■ **Exercise goal**:
Those lines of the following listing which contain the string "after" should be returned.

Data shown Start Marker

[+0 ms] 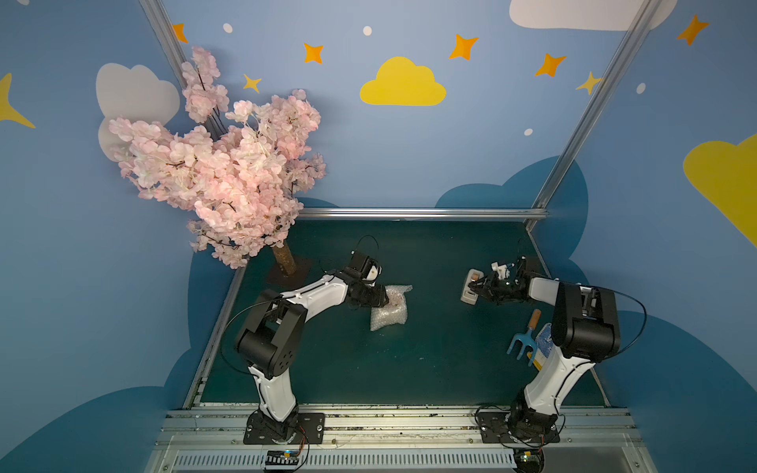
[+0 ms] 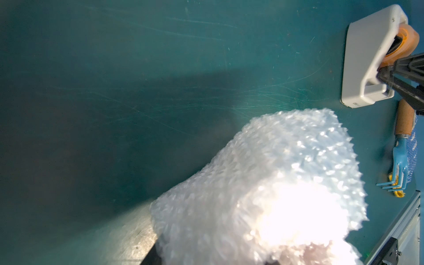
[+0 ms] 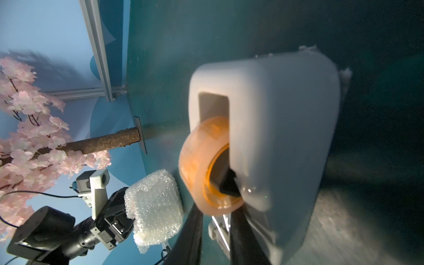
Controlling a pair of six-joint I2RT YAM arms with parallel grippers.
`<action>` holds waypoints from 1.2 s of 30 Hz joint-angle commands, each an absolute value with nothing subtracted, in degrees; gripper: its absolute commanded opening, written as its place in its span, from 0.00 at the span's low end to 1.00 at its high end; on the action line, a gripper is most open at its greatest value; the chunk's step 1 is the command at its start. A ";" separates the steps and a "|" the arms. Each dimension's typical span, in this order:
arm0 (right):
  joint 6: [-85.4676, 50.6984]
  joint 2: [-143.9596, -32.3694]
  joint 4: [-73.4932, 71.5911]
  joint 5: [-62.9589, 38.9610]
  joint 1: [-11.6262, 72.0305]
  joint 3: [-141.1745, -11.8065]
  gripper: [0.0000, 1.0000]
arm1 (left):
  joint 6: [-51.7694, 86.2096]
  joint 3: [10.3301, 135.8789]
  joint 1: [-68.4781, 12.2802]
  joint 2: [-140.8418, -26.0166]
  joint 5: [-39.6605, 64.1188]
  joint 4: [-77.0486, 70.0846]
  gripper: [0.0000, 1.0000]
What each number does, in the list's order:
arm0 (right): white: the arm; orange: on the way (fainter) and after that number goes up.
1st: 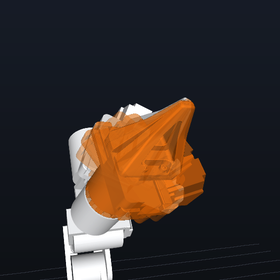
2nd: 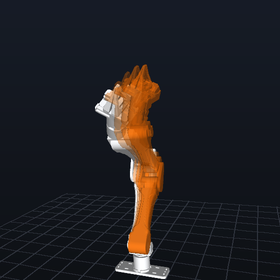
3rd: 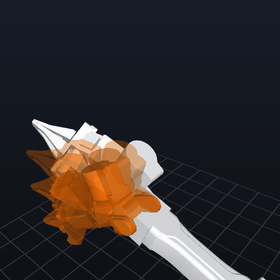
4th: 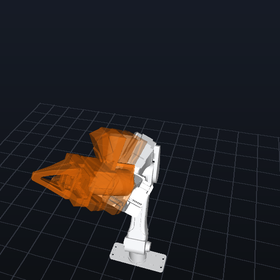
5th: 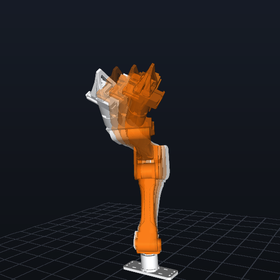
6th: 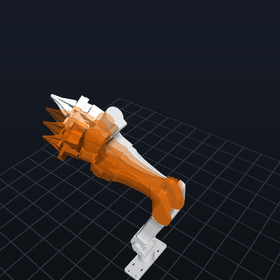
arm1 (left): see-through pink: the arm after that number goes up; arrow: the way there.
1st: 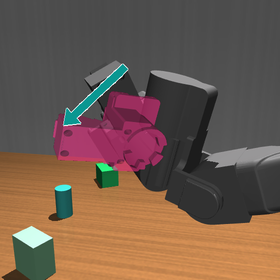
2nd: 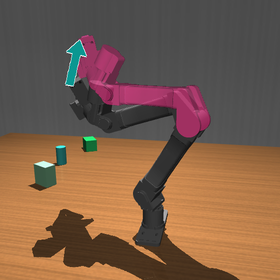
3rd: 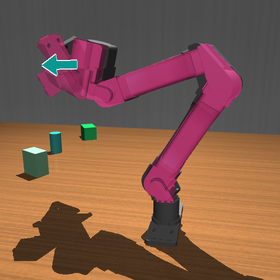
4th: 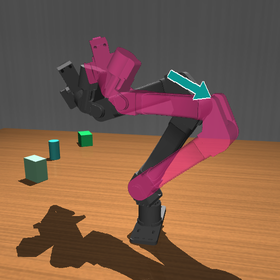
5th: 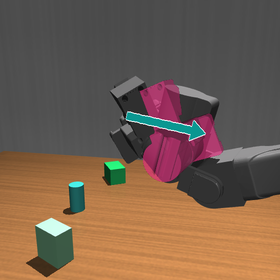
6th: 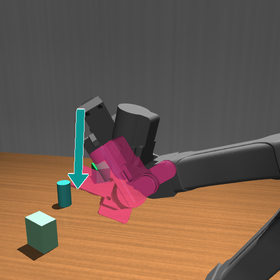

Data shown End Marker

■ **Result of this task**:
arm0 (right): white: the arm; orange: on the way (fainter) and after that number goes up.
arm1 (left): see-through pink: the arm after that number goes up; arrow: the way there.

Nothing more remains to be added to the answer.